## Exercise details
Examine each line of the data. Copy those that contain the string "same".

## Items from a data source
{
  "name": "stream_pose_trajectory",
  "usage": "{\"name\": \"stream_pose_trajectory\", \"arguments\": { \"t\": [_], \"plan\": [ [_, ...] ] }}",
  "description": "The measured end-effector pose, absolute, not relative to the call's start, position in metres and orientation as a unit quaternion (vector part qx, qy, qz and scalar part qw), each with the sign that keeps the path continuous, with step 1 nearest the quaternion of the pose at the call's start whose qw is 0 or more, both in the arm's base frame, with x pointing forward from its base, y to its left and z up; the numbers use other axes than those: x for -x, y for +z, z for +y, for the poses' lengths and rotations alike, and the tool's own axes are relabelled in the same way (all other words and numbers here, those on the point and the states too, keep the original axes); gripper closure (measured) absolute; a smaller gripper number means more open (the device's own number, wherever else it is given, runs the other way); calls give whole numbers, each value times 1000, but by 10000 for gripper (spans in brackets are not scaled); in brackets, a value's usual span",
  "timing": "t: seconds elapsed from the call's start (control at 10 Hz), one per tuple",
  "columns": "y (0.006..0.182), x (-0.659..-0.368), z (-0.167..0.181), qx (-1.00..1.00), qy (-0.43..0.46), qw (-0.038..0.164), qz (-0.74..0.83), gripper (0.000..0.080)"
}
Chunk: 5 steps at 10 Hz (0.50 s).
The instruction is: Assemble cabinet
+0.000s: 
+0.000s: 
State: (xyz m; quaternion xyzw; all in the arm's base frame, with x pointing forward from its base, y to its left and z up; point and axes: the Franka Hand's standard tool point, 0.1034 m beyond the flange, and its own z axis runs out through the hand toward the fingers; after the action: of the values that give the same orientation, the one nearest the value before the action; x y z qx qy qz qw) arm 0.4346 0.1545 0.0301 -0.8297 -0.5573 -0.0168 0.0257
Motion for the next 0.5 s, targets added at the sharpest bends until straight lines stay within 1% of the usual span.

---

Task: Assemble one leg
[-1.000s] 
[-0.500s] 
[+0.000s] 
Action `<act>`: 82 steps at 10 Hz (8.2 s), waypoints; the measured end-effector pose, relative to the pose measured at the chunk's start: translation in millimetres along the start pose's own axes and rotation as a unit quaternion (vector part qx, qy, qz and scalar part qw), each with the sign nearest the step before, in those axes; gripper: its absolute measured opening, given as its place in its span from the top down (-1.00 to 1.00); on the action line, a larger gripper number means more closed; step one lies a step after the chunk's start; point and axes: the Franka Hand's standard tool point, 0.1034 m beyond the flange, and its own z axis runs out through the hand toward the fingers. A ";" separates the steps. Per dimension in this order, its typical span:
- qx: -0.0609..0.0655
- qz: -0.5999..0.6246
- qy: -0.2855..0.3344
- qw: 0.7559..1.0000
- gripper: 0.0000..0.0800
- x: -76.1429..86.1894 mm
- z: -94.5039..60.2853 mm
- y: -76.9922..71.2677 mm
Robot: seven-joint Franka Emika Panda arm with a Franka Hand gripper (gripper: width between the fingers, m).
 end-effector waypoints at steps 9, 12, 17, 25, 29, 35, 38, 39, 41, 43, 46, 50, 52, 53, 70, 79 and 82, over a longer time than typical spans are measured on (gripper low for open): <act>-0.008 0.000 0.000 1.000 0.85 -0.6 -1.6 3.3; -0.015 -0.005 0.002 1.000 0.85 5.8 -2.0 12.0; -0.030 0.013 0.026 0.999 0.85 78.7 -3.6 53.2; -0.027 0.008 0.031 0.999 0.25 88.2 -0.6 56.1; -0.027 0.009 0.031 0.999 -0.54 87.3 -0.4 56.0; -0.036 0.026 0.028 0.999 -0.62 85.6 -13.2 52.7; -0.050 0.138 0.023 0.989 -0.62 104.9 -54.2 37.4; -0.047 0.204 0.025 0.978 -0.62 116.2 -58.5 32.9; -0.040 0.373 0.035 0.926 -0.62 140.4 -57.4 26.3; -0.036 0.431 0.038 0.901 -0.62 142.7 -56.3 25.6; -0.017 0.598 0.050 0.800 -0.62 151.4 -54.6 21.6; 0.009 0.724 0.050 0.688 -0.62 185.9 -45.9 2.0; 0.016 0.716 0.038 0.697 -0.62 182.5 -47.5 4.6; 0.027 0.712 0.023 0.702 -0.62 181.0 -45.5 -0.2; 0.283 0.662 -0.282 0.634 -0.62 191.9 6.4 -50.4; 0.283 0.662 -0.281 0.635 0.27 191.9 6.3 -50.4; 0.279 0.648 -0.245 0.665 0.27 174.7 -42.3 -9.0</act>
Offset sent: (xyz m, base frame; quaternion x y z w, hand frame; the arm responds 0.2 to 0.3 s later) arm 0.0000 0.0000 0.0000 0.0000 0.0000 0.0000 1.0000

## Exercise solution
  "description": "The measured end-effector pose, absolute, not relative to the call's start, position in metres and orientation as a unit quaternion (vector part qx, qy, qz and scalar part qw), each with the sign that keeps the path continuous, with step 1 nearest the quaternion of the pose at the call's start whose qw is 0 or more, both in the arm's base frame, with x pointing forward from its base, y to its left and z up; the numbers use other axes than those: x for -x, y for +z, z for +y, for the poses' lengths and rotations alike, and the tool's own axes are relabelled in the same way (all other words and numbers here, those on the point and the states too, keep the original axes); gripper closure (measured) absolute; a smaller gripper number means more open (the device's own number, wherever else it is given, runs the other way); calls give whole numbers, each value times 1000, but by 10000 for gripper (spans in brackets are not scaled); in brackets, a value's usual span",
State: (xyz m; quaternion xyzw; all in the arm's base frame, with x pointing forward from its base, y to its left and z up; point and axes: the Franka Hand's standard tool point, 0.1034 m beyond the flange, and its own z axis runs out through the hand toward the fingers; after the action: of the values that give the same orientation, the one nearest the value before the action; x y z qx qy qz qw) arm 0.4346 0.1545 0.0301 -0.8297 -0.5573 -0.0168 0.0257

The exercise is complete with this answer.